## [WORK INSTRUCTION]
Each line of the data below that holds the word "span" is to be reported in full.

## [COLLECTED MATERIAL]
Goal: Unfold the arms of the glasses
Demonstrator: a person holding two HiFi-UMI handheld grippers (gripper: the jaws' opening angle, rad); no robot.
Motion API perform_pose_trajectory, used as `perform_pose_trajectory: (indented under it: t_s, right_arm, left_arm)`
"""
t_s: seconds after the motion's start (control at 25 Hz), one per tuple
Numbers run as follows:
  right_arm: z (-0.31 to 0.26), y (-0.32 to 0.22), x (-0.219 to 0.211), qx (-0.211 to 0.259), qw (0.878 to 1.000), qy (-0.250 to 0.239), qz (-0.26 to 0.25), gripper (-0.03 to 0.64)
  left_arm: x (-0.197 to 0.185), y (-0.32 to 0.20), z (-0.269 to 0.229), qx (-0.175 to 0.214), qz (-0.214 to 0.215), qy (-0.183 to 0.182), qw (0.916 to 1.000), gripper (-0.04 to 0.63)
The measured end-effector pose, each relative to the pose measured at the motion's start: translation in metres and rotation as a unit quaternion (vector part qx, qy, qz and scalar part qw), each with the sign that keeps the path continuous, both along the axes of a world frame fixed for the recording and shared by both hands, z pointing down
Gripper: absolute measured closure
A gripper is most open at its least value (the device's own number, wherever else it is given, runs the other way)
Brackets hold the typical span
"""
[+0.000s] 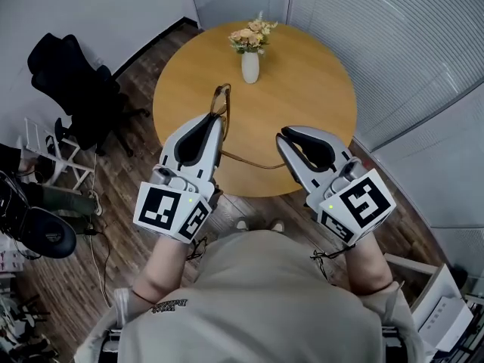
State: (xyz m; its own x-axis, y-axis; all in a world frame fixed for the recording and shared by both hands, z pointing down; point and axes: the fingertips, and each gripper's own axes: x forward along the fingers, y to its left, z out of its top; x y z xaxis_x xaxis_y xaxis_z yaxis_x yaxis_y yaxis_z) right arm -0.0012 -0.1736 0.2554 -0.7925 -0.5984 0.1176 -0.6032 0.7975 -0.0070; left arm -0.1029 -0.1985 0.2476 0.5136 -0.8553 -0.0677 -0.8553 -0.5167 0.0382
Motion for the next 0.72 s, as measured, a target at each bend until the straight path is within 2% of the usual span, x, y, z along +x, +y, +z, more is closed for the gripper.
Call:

## [SOLUTION TO THIS PROBLEM]
Brackets hold the typical span
Motion for the next 0.72 s, as measured, a target at each bend until the straight path is within 2% of the usual span, x, y, z along +x, +y, +z, more is closed for the gripper.

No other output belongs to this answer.